## Work to be completed
Entries follow. Give back exactly the lines starting at the one containing "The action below" and ending at the one containing "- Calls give", and no other lines.

Dataset excerpts
*** Block opens ***
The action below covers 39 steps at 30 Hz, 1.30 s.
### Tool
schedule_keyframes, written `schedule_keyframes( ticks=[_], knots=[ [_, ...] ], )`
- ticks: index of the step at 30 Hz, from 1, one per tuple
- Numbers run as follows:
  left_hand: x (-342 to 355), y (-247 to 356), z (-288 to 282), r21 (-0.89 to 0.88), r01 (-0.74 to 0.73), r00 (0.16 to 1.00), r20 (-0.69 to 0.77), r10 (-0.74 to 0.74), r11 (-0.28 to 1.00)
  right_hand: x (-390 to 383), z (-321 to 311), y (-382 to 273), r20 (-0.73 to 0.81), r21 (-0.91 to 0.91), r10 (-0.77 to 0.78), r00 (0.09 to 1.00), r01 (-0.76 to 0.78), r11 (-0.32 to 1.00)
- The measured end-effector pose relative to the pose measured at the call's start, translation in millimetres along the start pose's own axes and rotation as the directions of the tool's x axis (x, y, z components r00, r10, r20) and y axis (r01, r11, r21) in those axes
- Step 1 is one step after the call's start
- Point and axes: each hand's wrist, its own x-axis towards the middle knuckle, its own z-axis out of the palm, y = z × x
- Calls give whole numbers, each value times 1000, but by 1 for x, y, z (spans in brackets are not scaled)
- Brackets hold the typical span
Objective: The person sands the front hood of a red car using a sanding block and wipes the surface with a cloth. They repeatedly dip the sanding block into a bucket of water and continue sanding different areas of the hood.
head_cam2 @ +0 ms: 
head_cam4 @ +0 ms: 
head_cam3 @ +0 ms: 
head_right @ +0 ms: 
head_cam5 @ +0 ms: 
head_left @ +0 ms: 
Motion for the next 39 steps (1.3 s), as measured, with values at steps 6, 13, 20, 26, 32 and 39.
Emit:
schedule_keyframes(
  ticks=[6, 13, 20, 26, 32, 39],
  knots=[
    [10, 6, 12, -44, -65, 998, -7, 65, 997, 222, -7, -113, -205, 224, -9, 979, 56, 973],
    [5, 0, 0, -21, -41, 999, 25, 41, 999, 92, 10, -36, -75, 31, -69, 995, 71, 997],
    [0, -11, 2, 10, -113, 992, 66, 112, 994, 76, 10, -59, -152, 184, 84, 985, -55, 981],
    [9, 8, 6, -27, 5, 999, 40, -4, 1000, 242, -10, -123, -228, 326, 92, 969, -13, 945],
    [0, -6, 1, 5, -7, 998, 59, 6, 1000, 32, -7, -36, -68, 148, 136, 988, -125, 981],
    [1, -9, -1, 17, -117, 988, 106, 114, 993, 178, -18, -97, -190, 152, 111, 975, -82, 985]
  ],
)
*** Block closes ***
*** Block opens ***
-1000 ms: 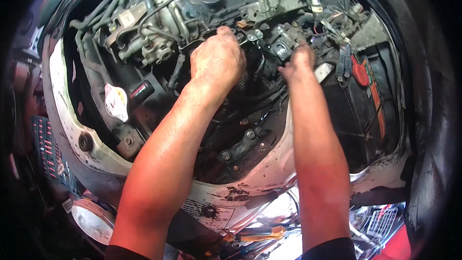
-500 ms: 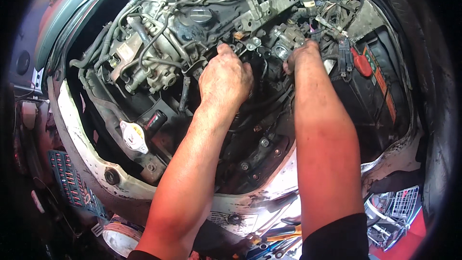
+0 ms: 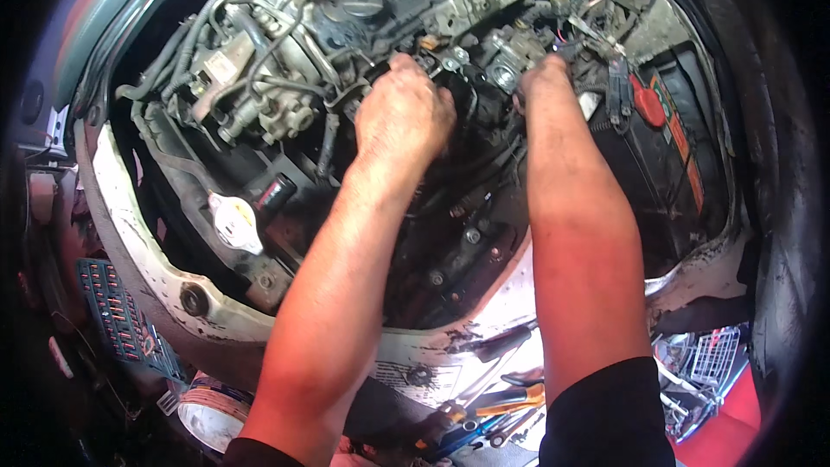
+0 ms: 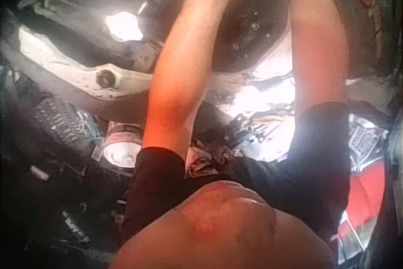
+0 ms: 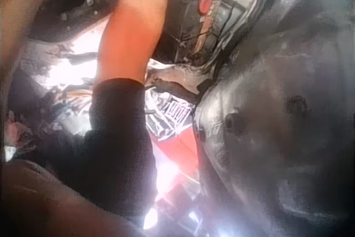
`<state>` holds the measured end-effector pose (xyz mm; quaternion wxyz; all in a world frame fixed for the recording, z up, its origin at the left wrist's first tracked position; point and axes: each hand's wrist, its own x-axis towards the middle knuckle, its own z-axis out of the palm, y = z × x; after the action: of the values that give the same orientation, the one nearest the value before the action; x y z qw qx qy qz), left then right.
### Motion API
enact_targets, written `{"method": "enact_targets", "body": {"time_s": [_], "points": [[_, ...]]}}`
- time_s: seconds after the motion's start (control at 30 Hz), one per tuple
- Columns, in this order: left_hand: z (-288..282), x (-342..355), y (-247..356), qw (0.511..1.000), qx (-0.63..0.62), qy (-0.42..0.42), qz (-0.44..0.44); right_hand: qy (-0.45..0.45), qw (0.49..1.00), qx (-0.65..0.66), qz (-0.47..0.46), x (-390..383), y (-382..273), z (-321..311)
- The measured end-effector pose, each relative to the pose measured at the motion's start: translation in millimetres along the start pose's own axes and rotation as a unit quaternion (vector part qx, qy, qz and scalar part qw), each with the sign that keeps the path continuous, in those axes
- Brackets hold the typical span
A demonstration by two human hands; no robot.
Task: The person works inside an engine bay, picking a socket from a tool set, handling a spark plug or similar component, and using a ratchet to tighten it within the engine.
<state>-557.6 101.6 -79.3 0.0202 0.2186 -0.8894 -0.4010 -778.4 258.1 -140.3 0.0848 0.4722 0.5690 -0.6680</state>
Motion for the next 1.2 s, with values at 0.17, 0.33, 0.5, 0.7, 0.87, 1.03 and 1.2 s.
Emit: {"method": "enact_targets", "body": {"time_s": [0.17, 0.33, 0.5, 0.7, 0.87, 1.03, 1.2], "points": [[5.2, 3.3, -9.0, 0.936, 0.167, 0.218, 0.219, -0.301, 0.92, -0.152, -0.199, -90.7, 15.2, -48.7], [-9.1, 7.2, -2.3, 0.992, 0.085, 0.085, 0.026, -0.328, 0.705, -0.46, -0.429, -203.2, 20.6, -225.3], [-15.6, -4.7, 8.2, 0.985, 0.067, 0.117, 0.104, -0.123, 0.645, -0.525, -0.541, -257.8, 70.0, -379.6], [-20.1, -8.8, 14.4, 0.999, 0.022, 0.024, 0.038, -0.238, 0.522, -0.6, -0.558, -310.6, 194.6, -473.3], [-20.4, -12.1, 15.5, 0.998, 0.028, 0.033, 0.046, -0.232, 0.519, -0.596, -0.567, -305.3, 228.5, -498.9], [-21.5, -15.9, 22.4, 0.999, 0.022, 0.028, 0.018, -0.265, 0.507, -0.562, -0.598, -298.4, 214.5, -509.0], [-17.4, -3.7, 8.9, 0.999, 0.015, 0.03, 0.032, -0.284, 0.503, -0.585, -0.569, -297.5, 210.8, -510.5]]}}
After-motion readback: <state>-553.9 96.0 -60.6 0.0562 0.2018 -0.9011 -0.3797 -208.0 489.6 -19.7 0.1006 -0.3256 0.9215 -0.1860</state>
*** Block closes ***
## Reply to the task
The action below covers 39 steps at 30 Hz, 1.30 s.
### Tool
schedule_keyframes, written `schedule_keyframes( ticks=[_], knots=[ [_, ...] ], )`
- ticks: index of the step at 30 Hz, from 1, one per tuple
- Numbers run as follows:
  left_hand: x (-342 to 355), y (-247 to 356), z (-288 to 282), r21 (-0.89 to 0.88), r01 (-0.74 to 0.73), r00 (0.16 to 1.00), r20 (-0.69 to 0.77), r10 (-0.74 to 0.74), r11 (-0.28 to 1.00)
  right_hand: x (-390 to 383), z (-321 to 311), y (-382 to 273), r20 (-0.73 to 0.81), r21 (-0.91 to 0.91), r10 (-0.77 to 0.78), r00 (0.09 to 1.00), r01 (-0.76 to 0.78), r11 (-0.32 to 1.00)
- The measured end-effector pose relative to the pose measured at the call's start, translation in millimetres along the start pose's own axes and rotation as the directions of the tool's x axis (x, y, z components r00, r10, r20) and y axis (r01, r11, r21) in those axes
- Step 1 is one step after the call's start
- Point and axes: each hand's wrist, its own x-axis towards the middle knuckle, its own z-axis out of the palm, y = z × x
- Calls give whole numbers, each value times 1000, but by 1 for x, y, z (spans in brackets are not scaled)

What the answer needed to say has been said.